Later, Crouch will deploy two bubbles and try to create one bubble
from the two--shedding light on bubble control and
manipulation. Results of the bubble experiment could lead to
techniques that eliminate or counteract the complications that bubbles
cause during materials processing.
- Processing of a germanium sample to study diffusion processes in
molten semiconductors ended this morning when the control
thermocouple, or temperature sensor on the sample, malfunctioned. The
sensor inadvertently told the furnace to heat the sample beyond the
high temperature limit which caused the Large Isothermal Furnace to
shut itself off. The furnace is designed to monitor temperature and
will shut off automatically if a sample reaches a certain temperature.

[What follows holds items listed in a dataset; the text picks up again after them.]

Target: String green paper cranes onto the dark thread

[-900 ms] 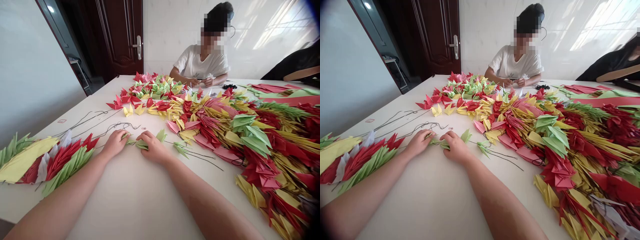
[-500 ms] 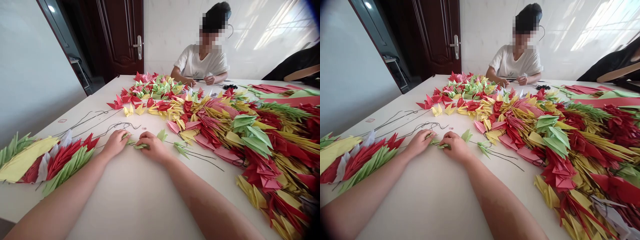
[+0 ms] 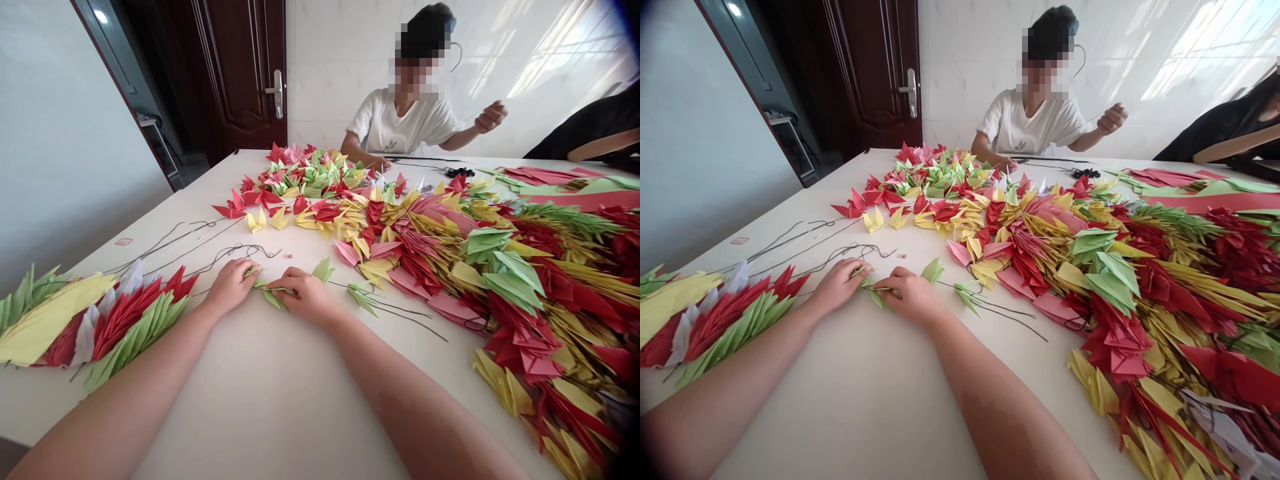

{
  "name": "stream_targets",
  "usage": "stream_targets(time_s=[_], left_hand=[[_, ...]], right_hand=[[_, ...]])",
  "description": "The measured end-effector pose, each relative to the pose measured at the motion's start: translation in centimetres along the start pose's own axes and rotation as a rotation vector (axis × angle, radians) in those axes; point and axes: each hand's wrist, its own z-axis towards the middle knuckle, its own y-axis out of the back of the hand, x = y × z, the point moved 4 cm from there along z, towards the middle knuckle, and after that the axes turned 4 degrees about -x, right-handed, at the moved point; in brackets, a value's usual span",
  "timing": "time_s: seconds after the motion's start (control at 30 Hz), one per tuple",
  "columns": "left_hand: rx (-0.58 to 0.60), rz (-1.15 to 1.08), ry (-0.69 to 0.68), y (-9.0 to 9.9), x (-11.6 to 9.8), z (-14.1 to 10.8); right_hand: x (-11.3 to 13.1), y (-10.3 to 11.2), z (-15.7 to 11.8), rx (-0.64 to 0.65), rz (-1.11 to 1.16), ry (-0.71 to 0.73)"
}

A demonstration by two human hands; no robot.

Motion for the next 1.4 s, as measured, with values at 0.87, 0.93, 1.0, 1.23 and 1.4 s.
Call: stream_targets(time_s=[0.87,0.93,1.0,1.23,1.4], left_hand=[[0.077,-0.105,-0.064,-0.1,-1.0,-0.3],[0.083,-0.123,-0.071,0.0,-1.1,-0.3],[0.082,-0.134,-0.076,0.0,-1.2,-0.4],[0.112,-0.137,-0.096,0.1,-1.7,-0.4],[0.118,-0.128,-0.119,0.2,-1.8,-0.4]], right_hand=[[0.2,0.1,0.2,-0.042,-0.015,0.051],[0.2,0.2,0.2,-0.08,-0.02,0.025],[0.0,0.3,0.3,-0.119,-0.018,-0.007],[-0.2,0.4,0.3,-0.159,0.013,-0.05],[0.2,1.0,0.2,-0.219,0.04,0.005]])
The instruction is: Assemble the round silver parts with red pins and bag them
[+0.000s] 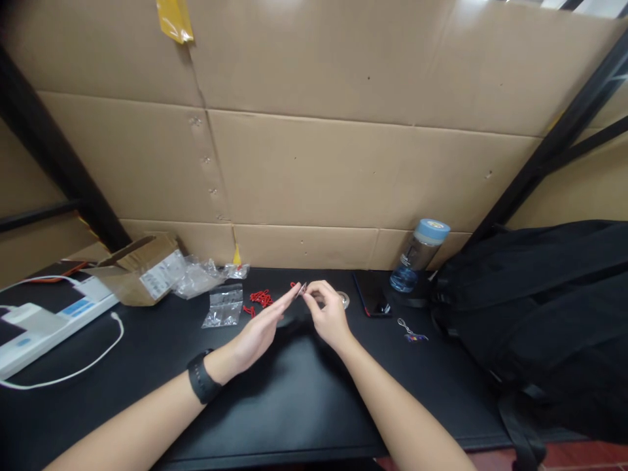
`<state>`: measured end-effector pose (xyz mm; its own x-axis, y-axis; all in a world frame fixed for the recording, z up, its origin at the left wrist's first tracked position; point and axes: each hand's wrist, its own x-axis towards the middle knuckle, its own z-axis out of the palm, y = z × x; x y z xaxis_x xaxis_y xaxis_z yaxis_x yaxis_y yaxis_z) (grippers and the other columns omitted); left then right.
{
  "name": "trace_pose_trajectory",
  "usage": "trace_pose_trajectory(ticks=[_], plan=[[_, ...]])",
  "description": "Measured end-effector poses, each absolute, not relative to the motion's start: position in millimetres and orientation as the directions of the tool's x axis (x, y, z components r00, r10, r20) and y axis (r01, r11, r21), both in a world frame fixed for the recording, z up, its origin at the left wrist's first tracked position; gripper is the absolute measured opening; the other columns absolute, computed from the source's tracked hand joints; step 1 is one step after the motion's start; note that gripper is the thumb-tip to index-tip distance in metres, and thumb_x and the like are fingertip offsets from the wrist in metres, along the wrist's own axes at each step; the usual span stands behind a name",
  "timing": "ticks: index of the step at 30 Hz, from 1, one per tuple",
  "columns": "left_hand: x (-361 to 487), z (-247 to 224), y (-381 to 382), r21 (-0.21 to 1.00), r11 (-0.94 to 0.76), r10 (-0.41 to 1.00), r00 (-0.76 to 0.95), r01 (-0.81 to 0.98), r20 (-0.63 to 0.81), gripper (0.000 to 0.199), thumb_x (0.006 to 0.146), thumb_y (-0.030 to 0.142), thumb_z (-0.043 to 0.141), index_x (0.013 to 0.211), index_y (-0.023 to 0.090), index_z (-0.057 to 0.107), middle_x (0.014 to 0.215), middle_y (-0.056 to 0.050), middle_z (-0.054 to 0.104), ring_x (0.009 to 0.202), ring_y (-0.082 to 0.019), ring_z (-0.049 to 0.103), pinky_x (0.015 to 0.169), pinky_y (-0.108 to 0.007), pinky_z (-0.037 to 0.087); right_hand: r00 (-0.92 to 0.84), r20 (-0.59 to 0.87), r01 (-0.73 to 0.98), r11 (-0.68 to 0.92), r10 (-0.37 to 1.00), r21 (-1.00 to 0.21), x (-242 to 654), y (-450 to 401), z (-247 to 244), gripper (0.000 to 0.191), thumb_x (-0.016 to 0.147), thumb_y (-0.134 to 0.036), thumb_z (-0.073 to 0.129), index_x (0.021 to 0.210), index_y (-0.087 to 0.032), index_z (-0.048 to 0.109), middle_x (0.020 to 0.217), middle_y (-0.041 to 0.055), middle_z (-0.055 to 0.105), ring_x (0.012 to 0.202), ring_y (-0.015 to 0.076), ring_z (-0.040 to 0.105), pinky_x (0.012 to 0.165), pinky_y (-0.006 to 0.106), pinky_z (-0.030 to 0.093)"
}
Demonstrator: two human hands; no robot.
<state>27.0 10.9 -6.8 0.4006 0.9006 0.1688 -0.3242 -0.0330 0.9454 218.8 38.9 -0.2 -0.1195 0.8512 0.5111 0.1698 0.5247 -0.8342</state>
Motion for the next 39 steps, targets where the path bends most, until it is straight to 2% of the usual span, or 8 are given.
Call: trace_pose_trajectory(ticks=[8,13,18,24,27,30,35,39], plan=[[24.2,-13.2,14.7,0.969,-0.116,0.88,0.43,-0.217,0.201,0.052,0.102,0.047,0.047,0.151,0.03,0.046,0.162,0.003,0.035,0.154,-0.02,0.022,0.13,-0.041,0.011,-0.119,0.395,-0.077,0.388,0.911,-0.919,212.1,38.7,-7.4,0.019,0.088,-0.04,0.072,0.09,-0.022,0.065,0.116,0.0058,0.057,0.092,0.0199,0.07,0.076,0.034,0.063],[23.0,-12.9,15.1,0.988,-0.107,0.894,0.423,-0.114,0.145,0.058,0.101,0.051,0.046,0.154,0.03,0.041,0.164,0.003,0.032,0.155,-0.021,0.022,0.129,-0.041,0.013,-0.132,0.251,-0.174,0.227,0.959,-0.958,211.0,37.7,-7.5,0.043,0.082,-0.039,0.078,0.121,-0.029,0.062,0.117,0.005,0.063,0.092,0.022,0.073,0.073,0.035,0.064],[22.0,-16.6,15.1,0.969,-0.168,0.922,0.377,0.183,0.089,0.063,0.1,0.059,0.041,0.156,0.031,0.038,0.165,0.0,0.031,0.155,-0.023,0.022,0.128,-0.042,0.013,-0.198,0.051,-0.286,-0.008,0.979,-0.958,209.3,35.1,-11.3,0.044,0.079,-0.036,0.081,0.12,-0.026,0.068,0.118,0.0063,0.067,0.086,0.0194,0.075,0.079,0.034,0.062],[-3.0,1.8,25.7,0.749,-0.302,0.951,0.239,0.589,0.195,0.054,0.1,0.053,0.044,0.149,0.032,0.048,0.15,-0.008,0.052,0.141,-0.031,0.04,0.117,-0.053,0.028,-0.273,-0.118,-0.395,-0.223,0.955,-0.891,213.0,35.8,-8.5,0.042,0.081,-0.034,0.081,0.12,-0.025,0.067,0.106,0.0061,0.073,0.093,0.0241,0.077,0.086,0.037,0.06],[-45.7,18.4,39.7,0.44,-0.405,0.89,0.235,0.802,0.39,0.041,0.096,0.036,0.052,0.136,0.03,0.058,0.137,-0.01,0.06,0.131,-0.034,0.044,0.111,-0.056,0.029,-0.236,-0.105,-0.386,-0.192,0.966,-0.902,215.8,37.4,-5.5,0.045,0.079,-0.034,0.083,0.12,-0.027,0.067,0.105,0.0049,0.072,0.094,0.0247,0.077,0.084,0.037,0.06],[-91.3,24.6,52.9,0.234,-0.305,0.901,0.2,0.923,0.386,0.039,0.089,0.031,0.062,0.129,0.028,0.062,0.137,-0.012,0.061,0.133,-0.039,0.038,0.108,-0.059,0.026,-0.225,-0.092,-0.349,-0.168,0.97,-0.922,217.8,38.1,-3.8,0.048,0.074,-0.032,0.087,0.118,-0.027,0.067,0.104,0.0044,0.071,0.094,0.0246,0.077,0.082,0.035,0.06],[-120.9,19.0,63.5,0.155,-0.228,0.954,0.188,0.961,0.233,0.009,0.085,0.024,0.065,0.09,0.024,0.072,0.122,-0.011,0.069,0.127,-0.04,0.046,0.1,-0.056,0.029,-0.239,-0.09,-0.359,-0.174,0.967,-0.917,218.4,37.0,-0.1,0.046,0.074,-0.03,0.087,0.116,-0.027,0.067,0.102,0.0026,0.069,0.092,0.0225,0.076,0.079,0.032,0.059],[-108.9,27.3,60.8,0.228,-0.266,0.949,0.213,0.937,0.231,0.018,0.094,0.024,0.051,0.087,0.022,0.068,0.1,-0.008,0.073,0.104,-0.03,0.06,0.095,-0.047,0.033,-0.219,-0.077,-0.366,-0.155,0.973,-0.918,220.5,36.9,7.0,0.045,0.073,-0.028,0.086,0.114,-0.026,0.067,0.099,0.0016,0.068,0.089,0.0215,0.076,0.077,0.031,0.057]])
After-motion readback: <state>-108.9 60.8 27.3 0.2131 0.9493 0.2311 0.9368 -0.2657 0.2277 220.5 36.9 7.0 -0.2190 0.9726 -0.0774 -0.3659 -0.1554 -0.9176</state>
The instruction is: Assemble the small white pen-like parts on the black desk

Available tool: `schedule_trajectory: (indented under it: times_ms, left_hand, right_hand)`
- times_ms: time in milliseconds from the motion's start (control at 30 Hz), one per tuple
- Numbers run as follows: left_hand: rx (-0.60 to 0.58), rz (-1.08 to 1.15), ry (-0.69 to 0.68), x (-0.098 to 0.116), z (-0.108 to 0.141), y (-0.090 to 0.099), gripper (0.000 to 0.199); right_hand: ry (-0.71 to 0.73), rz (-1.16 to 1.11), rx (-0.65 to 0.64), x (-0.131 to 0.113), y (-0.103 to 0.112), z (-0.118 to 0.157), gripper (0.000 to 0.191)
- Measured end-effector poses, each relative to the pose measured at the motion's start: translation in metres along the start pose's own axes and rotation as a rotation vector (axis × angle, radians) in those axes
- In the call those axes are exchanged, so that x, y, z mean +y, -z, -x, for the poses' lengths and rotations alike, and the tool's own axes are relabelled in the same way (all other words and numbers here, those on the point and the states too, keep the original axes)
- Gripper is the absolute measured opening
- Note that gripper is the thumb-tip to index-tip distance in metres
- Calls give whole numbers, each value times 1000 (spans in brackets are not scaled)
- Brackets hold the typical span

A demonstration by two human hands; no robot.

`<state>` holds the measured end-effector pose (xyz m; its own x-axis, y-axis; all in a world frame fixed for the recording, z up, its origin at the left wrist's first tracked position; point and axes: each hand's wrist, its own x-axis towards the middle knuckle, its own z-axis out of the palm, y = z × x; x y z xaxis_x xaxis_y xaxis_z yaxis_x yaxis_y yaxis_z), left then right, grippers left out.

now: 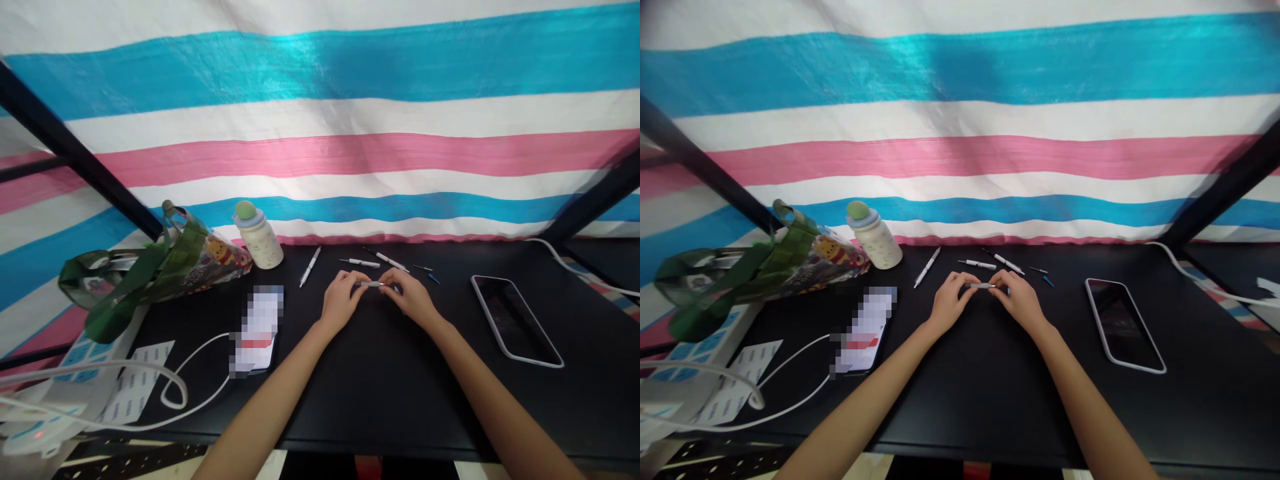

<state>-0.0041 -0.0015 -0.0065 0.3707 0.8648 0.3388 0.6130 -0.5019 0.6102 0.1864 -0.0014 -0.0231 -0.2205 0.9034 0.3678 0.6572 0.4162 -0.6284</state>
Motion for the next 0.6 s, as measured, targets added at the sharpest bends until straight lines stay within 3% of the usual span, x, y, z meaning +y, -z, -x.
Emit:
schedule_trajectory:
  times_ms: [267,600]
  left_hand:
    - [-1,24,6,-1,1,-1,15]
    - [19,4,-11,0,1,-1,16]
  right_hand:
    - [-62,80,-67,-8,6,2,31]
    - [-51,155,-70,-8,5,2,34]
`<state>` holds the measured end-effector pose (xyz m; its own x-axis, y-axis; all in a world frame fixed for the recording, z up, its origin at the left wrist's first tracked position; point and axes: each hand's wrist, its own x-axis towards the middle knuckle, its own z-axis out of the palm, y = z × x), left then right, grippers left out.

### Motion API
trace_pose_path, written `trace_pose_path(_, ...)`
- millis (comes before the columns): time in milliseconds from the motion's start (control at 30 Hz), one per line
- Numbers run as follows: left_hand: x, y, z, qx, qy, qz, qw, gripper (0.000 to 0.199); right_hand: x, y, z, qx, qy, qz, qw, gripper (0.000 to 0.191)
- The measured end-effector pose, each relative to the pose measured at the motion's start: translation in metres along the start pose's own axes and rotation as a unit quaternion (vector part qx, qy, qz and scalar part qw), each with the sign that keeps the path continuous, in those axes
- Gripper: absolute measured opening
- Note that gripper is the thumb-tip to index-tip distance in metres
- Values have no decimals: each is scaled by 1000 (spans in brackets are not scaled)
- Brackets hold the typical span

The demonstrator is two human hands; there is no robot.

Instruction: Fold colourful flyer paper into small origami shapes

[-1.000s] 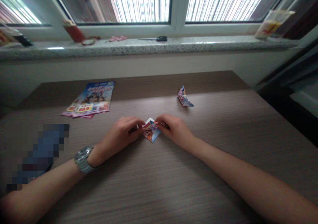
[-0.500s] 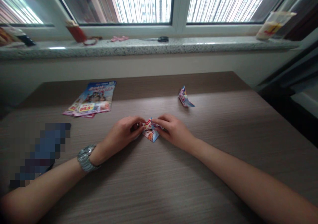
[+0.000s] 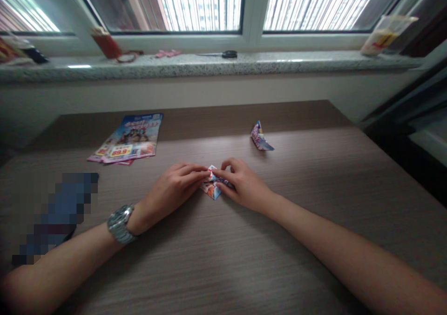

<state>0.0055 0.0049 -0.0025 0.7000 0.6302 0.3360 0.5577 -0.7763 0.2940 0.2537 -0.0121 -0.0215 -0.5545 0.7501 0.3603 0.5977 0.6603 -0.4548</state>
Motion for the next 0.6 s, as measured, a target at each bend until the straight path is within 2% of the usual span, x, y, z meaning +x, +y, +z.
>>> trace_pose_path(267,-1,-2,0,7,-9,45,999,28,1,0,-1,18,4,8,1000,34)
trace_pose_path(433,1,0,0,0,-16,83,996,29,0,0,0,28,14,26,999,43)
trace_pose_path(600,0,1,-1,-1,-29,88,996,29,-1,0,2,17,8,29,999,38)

The science team on the ground says the Large Isothermal Furnace is
operating normally, and are assessing the control thermocouple which
is part of this particular sample run. The orbiter crew initiated
another scheduled sample run of the experiment at 5:15 p.m. -- after
the furnace had cooled down. This run is proceeding normally.
- Ahead, Voss will conduct another run of the flame ball experiment
and Crouch will continue the bubble experiment.